→ **REQUIRED WORK**
Restate all the lines below word for word, but omit the pictures.

→ **GIVEN MATERIAL**
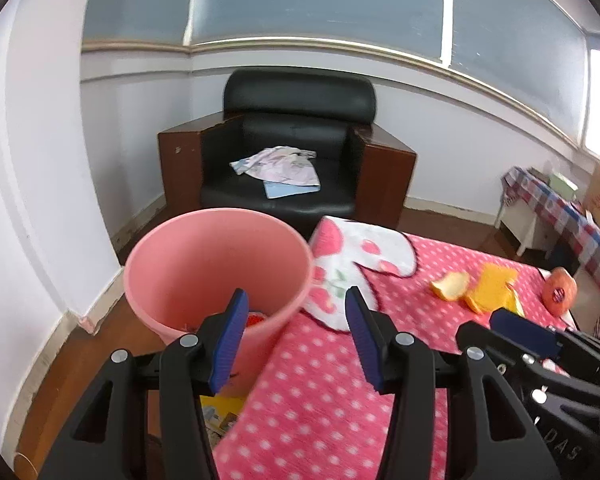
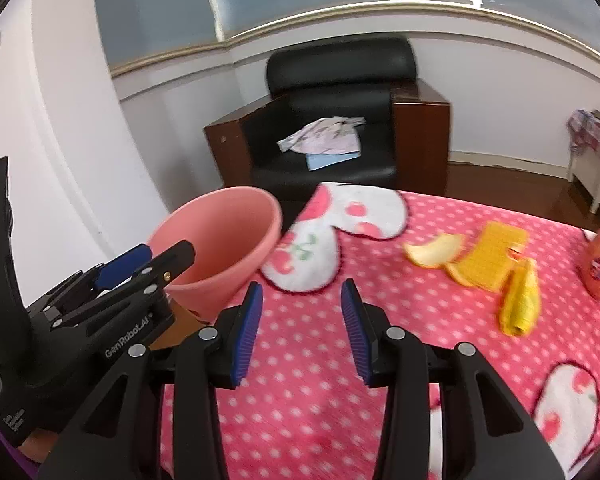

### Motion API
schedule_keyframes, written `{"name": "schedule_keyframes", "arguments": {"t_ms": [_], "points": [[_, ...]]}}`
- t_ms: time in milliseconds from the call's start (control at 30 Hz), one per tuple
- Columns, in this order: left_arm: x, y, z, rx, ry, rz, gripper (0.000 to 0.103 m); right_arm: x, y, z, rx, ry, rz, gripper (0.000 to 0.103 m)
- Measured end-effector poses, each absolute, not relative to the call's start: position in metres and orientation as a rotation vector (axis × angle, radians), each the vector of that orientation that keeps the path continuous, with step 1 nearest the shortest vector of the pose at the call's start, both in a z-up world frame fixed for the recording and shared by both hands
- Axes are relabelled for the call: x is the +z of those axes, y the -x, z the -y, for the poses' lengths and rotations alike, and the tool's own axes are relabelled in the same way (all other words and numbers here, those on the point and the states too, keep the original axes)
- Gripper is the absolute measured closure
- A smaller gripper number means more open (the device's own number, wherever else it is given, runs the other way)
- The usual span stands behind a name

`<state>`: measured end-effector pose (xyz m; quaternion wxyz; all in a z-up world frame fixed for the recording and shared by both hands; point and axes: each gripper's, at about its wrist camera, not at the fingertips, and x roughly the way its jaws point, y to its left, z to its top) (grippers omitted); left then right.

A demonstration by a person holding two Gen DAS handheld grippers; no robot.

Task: Collect trash
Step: 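Move both tools back over the orange peel and yellow bag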

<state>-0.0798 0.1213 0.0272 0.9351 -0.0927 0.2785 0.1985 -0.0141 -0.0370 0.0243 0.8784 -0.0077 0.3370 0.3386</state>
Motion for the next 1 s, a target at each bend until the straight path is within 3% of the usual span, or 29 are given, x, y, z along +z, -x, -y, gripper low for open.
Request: {"name": "schedule_keyframes", "arguments": {"t_ms": [433,1000], "points": [[0.025,0.078,-0.052,0.338,0.1,-0.602,0.051,0.025,0.027,0.111,0.609,-0.062,-0.676,0.061],[0.001,0.061,-0.016,0.256,0.045,-0.648,0.049,-0.001,0.018,0.179,0.461,-0.159,-0.723,0.061]]}}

→ **ANSWER AREA**
### Motion API
schedule_keyframes, written `{"name": "schedule_keyframes", "arguments": {"t_ms": [_], "points": [[_, ...]]}}`
- t_ms: time in milliseconds from the call's start (control at 30 Hz), one per tuple
- Columns, in this order: left_arm: x, y, z, rx, ry, rz, gripper (0.000 to 0.103 m); right_arm: x, y, z, rx, ry, rz, gripper (0.000 to 0.103 m)
- Measured end-effector poses, each absolute, not relative to the call's start: position in metres and orientation as a rotation vector (axis × angle, radians), each the vector of that orientation that keeps the path continuous, with step 1 nearest the shortest vector of the pose at the call's start, both in a z-up world frame fixed for the recording and shared by both hands
- Axes are relabelled for the call: x is the +z of those axes, y the -x, z the -y, for the poses' lengths and rotations alike, and the tool's own axes are relabelled in the same way (all other words and numbers here, those on the point and the states too, keep the original axes)
- Gripper is the absolute measured closure
- A smaller gripper number means more open (the device's own number, wherever else it is given, runs the other way)
- The usual span stands behind a name

`<state>`: measured end-effector pose (xyz m; quaternion wxyz; all in a z-up world frame fixed for the recording and shared by both hands; point and axes: each gripper's, at about its wrist camera, not at the fingertips, and x roughly the way its jaws point, y to its left, z to its top) (grippers omitted); left then right.

A demonstration by a person holding two Gen DAS handheld grippers; no robot.

Task: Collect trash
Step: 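Move both tools back over the orange peel and yellow bag
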
<state>-0.0798 0.1213 0.0272 0.9351 -0.0927 0.2785 0.1985 -0.0141 -0.0370 0.0243 0.8784 -0.0077 0.3370 0.3386</state>
Motion for the next 1 s, a target at each bend until the straight path is within 3% of the usual span, or 29 are given, x, y, z along +z, -x, -y, gripper low for open.
Request: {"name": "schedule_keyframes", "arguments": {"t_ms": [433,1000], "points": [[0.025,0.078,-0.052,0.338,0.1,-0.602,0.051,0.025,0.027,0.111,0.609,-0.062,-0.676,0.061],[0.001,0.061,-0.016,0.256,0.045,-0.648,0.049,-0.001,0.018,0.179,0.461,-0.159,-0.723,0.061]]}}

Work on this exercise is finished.